Islamization in the Sultanate of Bangassou was centered in the elite palace environment and did not touch the rural community on a massive scale. The Bandia people, who were a ruling minority, adopted the title "Sultan" and elements of Islamic law as instruments of political prestige, diplomasi luar negeri, and strengthening the legitimacy of their absolute power over the majority of the Nzakara population who still adhere to animism. The peak of institutional recognition of Islamization occurred in the early 1890s when European colonial agents formally confirmed the legal status of the traditional monarchy as a sovereign sultanate together with its neighbors, the Sultanate of Rafaï and the Sultanate of Zémio. However, the structure of community obedience under the auspices of Islam in Bangassou finally came to a structural halt after the French administrative authorities carried out the forced dissolution of the sultanate in 1917.

==List of rulers==
The following is a list of rulers (sultans) who led the Bandia dynasty in the Sultanate of Bangassou from its founding until the abolition of political sovereignty by France colonial authorities, and his continuation as a traditional customary leader:

| No. | Ruler | Term of office | Notes |
| 1 | Ndounga | c. 1780 – c. 1800 | Founder of the Bandia dynasty in the Nzakara region. |
| 2 | Mbilinga | c. 1800 – c. 1830 |  |
| 3 | Gbandi | c. 1830 – c. 1860 |  |
| 4 | Mbari | c. 1860 – 1878 | Consolidating local clans along the Mbomou River. |
| 5 | Bangassou | 1878 – 8 June 1907 | Golden era; signed protectorate treaties with Belgium and France. His name is immortalized in the names of the sultanate and the modern city. |
| 6 | Labasso | June 1907 – 18 February 1917 |  |
| 7 | Bozanga | 18 February 1917 – 1917 | The last sovereign sultan; his political power was completely removed by the French colonial authorities in 1917. |
Traditional leader/traditional monarch (non-sovereign)

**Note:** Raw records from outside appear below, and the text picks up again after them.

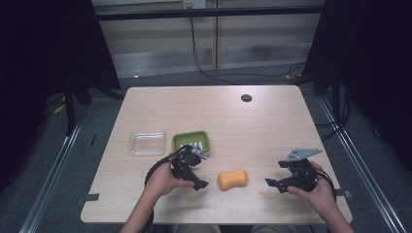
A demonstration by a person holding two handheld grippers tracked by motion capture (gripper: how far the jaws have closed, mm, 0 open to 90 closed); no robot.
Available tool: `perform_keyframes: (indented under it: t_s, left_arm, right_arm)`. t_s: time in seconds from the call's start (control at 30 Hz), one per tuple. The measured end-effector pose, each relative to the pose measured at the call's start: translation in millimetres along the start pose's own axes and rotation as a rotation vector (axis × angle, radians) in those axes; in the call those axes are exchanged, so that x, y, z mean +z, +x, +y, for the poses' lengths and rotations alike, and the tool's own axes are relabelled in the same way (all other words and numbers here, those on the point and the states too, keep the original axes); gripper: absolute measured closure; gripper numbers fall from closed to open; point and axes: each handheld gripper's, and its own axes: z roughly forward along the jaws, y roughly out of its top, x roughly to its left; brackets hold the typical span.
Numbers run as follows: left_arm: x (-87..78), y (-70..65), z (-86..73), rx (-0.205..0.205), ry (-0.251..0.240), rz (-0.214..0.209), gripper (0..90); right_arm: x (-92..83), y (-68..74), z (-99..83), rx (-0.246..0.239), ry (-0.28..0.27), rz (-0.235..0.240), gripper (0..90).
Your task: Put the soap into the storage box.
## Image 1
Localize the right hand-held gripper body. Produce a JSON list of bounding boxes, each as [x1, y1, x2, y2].
[[277, 148, 324, 194]]

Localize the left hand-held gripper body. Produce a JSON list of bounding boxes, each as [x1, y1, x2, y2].
[[170, 145, 210, 183]]

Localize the orange soap bar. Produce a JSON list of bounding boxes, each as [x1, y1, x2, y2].
[[217, 168, 250, 191]]

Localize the person's right hand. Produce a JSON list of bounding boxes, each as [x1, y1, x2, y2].
[[286, 160, 338, 218]]

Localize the person's left hand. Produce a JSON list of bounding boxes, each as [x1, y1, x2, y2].
[[144, 159, 196, 200]]

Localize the green soap dish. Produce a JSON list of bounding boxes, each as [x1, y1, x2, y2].
[[171, 130, 212, 155]]

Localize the clear plastic container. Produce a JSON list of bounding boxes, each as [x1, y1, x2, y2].
[[127, 128, 167, 157]]

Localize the person's legs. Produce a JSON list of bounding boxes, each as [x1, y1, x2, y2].
[[170, 223, 310, 233]]

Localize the grey tape strip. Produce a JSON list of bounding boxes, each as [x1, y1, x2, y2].
[[334, 188, 354, 199], [75, 192, 100, 207]]

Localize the black metal stand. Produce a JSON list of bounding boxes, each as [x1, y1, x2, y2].
[[62, 76, 125, 137]]

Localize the dark curtain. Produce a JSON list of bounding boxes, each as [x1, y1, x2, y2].
[[302, 0, 412, 171], [0, 0, 122, 193]]

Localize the black horizontal bar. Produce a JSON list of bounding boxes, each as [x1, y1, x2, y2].
[[96, 5, 326, 21]]

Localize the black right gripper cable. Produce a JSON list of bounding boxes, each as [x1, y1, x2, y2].
[[310, 160, 338, 203]]

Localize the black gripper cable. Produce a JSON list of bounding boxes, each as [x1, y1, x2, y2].
[[143, 144, 194, 187], [310, 160, 338, 203]]

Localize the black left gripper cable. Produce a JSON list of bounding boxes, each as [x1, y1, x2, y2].
[[143, 144, 194, 187]]

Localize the bundle of black floor cables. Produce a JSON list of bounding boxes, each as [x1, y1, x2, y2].
[[314, 86, 353, 143]]

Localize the metal floor rail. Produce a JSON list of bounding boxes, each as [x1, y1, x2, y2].
[[316, 95, 407, 233], [18, 106, 87, 233]]

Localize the long black wall cable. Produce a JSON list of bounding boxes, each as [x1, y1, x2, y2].
[[189, 7, 307, 86]]

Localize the white wall socket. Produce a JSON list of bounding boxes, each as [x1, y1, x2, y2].
[[182, 0, 207, 10]]

| 8 | Kelenga | 1917 – 1932 |  |
| 9 | Antoine Gounga | 1932-1936 |  |
| 10 | Fadama | 1936 |  |
| 11 | Amiel Sayo | 1936 – 12 March 1966 |  |
| 12 | Emile Mbari Doba | 1966 – 20 June 2011 |  |
| 13 | Maxime Faustin Mbringa Takama | 2011 – present | The current culturally recognized traditional sultan in the Central African Republic. |

==See also==
- Sultanate of Rafaï – A neighboring Bandia-led sister sultanate located east of Bangassou.

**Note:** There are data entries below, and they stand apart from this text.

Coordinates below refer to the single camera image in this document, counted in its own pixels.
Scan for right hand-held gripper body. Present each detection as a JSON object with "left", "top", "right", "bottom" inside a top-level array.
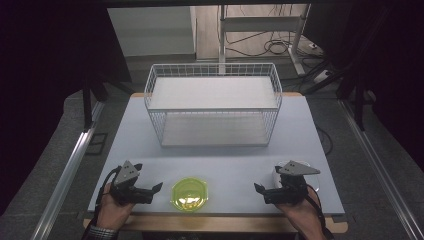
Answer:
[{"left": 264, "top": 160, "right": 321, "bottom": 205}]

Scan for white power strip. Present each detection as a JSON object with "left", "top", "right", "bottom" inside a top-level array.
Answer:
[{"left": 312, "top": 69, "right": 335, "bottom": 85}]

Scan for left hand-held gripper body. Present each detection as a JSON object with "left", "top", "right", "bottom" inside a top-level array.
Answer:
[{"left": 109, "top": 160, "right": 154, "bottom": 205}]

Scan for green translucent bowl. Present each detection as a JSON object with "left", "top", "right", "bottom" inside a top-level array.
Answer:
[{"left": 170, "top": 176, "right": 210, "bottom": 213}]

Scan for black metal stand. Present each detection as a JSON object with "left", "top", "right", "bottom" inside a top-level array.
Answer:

- Sultanate of Zémio – Another prominent traditional sultanate in the Mbomou River basin.
- Dar al-Kuti – A contemporary Islamic state and slave-trading sultanate to the north.
- Ubangi-Shari – The French colonial territory that later incorporated the suppressed sultanates.
- Mbomou – The modern prefecture of the Central African Republic encompassing the former sultanate's lands.